Has a positive linear correlation
Has a negative linear correlation.
Has little or no correlation.
Looks close to + 1.00

has a negative linear correlation

Positive = significant + number not above 1.00.

Negative = significant - number not above 1.00.

Little or no = ± close to zero

You can't find a positive number close to but not above +1.00?

To determine the sample correlation coefficient r from a scatter diagram, you would need to evaluate the direction and strength of the linear relationship between the two variables.

If the scatter diagram shows a clear trend where the points are increasing from left to right, it indicates a positive linear correlation. In this case, the sample correlation coefficient r would be positive.

If the scatter diagram shows a clear trend where the points are decreasing from left to right, it indicates a negative linear correlation. In this case, the sample correlation coefficient r would be negative.

If the scatter diagram shows no clear trend and the points are scattered randomly, it indicates little or no correlation. In this case, the sample correlation coefficient r would be close to 0.

If the scatter diagram shows a clear, strong, and consistent trend where the points tightly cluster around a line with a positive slope (increasing from left to right), it indicates a strong positive linear correlation. In this case, the sample correlation coefficient r would be close to +1.00.

However, without a provided scatter diagram, it is not possible to determine the exact sample correlation coefficient r. Please refer to the actual scatter diagram to evaluate the correlation.
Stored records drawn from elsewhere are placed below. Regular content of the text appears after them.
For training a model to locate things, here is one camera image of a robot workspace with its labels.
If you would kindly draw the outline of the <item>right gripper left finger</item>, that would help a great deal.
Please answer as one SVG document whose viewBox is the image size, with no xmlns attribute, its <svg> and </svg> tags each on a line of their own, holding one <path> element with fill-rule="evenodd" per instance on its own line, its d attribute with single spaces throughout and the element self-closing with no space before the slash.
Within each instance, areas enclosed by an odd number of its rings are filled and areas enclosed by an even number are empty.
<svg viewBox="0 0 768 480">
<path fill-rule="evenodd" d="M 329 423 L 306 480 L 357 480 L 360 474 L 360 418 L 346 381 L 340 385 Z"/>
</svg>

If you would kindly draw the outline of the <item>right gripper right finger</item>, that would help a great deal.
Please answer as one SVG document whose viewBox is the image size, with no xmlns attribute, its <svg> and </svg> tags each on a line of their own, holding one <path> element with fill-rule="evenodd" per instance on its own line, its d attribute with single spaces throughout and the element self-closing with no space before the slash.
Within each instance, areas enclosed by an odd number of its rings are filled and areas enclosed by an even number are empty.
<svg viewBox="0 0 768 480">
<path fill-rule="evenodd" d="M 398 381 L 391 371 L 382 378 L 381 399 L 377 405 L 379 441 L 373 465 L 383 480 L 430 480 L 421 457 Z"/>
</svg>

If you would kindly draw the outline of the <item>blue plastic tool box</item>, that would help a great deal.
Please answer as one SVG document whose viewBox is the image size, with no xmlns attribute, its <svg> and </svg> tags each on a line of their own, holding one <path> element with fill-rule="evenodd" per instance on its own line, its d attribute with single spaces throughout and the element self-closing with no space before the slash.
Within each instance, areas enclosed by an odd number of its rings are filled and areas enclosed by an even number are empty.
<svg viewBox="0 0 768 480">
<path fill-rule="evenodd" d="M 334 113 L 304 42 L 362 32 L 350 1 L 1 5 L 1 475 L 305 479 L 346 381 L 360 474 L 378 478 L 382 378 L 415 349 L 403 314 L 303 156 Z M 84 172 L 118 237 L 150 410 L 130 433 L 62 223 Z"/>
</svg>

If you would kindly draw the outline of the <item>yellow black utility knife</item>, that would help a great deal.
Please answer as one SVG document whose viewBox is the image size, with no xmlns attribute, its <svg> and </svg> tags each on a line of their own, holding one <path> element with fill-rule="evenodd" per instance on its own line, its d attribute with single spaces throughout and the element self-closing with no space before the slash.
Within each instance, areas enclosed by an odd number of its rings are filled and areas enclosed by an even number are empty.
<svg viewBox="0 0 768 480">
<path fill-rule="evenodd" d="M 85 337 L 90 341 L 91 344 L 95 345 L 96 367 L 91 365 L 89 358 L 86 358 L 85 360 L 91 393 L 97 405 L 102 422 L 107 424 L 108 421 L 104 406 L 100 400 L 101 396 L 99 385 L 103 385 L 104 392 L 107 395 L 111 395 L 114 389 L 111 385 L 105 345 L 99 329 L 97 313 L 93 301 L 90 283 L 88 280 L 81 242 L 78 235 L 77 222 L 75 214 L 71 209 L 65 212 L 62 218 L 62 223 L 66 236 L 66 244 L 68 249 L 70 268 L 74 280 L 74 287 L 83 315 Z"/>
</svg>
To determine the sample correlation coefficient (r) from a scatter plot, you need to visually examine the pattern of the plotted points. The sample correlation coefficient measures the strength and direction of the linear relationship between two variables. Here's how you can interpret the options based on the scatter diagram:

1. Has a positive linear correlation: If the scatterplot shows a general upward trend from left to right, the points are clustered around a diagonal line sloping upwards. This indicates a positive linear correlation between the two variables. In this case, the correlation coefficient (r) would be positive and close to +1.00.

2. Has a negative linear correlation: If the scatterplot shows a general downward trend from left to right, the points are clustered around a diagonal line sloping downwards. This indicates a negative linear correlation between the two variables. In this case, the correlation coefficient (r) would be negative and close to -1.00.

3. Has little or no correlation: If the points in the scatterplot do not appear to follow any clear trend or pattern, and are scattered randomly, it suggests little or no correlation between the variables. In this case, the correlation coefficient (r) would be close to zero.

4. Looks close to +1.00: If the scatterplot shows a strong upward trend with the points closely clustered around a diagonal line sloping upwards, it suggests a strong positive linear correlation. In this case, the correlation coefficient (r) would indeed be close to +1.00.

To accurately determine the sample correlation coefficient (r), you would need to calculate it using a statistical software or a calculator that can perform the necessary computations based on the data points.